4.1 - Anti-Money Laundry
detect suspicious transactions
Mopso, a leader in AML software, uses their special models to detect suspicious transactions.
4.2 - Asset management
asset classification
Use your customized models to classify assets in a room, in a building, in a finacial portfolio or in a whole city.
4.3 - Accounting
accounting reconciliation
Automatically assign a reference in the chart of accounts to each entry of the general Ledger entries.

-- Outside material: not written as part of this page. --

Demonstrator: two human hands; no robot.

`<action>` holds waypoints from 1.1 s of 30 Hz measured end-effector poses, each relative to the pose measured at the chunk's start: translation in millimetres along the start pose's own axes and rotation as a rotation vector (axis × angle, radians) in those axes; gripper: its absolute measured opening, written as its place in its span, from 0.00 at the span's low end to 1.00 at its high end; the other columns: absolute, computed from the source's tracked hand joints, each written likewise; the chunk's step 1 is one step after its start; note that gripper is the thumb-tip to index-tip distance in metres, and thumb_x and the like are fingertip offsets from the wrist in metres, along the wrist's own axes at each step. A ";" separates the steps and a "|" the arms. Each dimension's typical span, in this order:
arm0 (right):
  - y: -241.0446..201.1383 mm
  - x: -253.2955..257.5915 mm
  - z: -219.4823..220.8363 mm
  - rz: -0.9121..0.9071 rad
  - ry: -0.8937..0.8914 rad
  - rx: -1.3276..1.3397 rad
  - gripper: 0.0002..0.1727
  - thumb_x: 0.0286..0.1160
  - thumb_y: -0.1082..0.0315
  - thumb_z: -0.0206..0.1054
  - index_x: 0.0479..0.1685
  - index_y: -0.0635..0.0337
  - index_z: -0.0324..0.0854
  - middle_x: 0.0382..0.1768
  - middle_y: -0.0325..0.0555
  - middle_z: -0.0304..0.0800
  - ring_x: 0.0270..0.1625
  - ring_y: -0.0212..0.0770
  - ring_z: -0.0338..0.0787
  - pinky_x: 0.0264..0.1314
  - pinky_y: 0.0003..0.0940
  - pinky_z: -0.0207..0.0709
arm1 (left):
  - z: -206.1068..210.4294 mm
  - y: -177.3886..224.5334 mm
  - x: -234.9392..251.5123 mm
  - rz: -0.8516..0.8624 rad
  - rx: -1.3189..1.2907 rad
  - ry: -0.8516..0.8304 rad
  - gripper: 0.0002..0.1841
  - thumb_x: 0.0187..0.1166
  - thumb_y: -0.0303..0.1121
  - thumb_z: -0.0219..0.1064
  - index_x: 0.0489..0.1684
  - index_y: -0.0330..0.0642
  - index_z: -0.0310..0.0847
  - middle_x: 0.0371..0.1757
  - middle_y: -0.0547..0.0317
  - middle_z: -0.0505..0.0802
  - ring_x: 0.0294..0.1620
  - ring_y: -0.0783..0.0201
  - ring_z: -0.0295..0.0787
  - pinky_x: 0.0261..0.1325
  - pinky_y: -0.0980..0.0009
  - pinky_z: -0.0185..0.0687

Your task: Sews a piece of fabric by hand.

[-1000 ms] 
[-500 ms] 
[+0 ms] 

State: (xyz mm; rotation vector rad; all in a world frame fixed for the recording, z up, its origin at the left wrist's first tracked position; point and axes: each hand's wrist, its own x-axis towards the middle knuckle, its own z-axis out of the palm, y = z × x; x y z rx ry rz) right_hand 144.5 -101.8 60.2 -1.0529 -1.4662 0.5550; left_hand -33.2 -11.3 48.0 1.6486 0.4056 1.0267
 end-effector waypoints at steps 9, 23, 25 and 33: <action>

4.4 - Content classification
Classify the content of posts, ads and websites
Are you tired of manually sorting through endless texts, ads, and web content? We have the perfect solution for you! Our cutting-edge system can classify texts, ads, posts, and entire web pages effortlessly, saving you time and effort.
🔍 What can it do?
Buying/Selling: Easily distinguish between content meant for buying and selling.
Type of Item: Identify the type of item being sold, whether it’s electronics, an house, clothing, or something else.
Size Categories: Classify items based on their size, be it large, medium, small, or any other dimension.
🌟 Why Choose Us?
Easy to customize: create you models just with few examples for each category and let our A.I. engine to do the rest.
Accuracy: Our system ensures accurate classification, making sure each item is placed in the correct category.
Efficiency: Save time and resources with our efficient automated process.
Flexibility: Adapt the system to your needs, whether you’re dealing with tweets, posts, meta-descriptions, or detailed product descriptions.
🌐 Unlimited Possibilities:
Once the model is created, it can handle an unlimited number of ads, regardless of their complexity. Whether it’s a short tweet or a detailed product description, our system can handle it all!
Ready to streamline your content classification process? Try our system today and experience the future of content management!
4.5 - Talent matching
skill and occupation mapping
Classify personnel skills according to your taxonomy to improve the profile creation and achieve a better match with job offerings and job postings.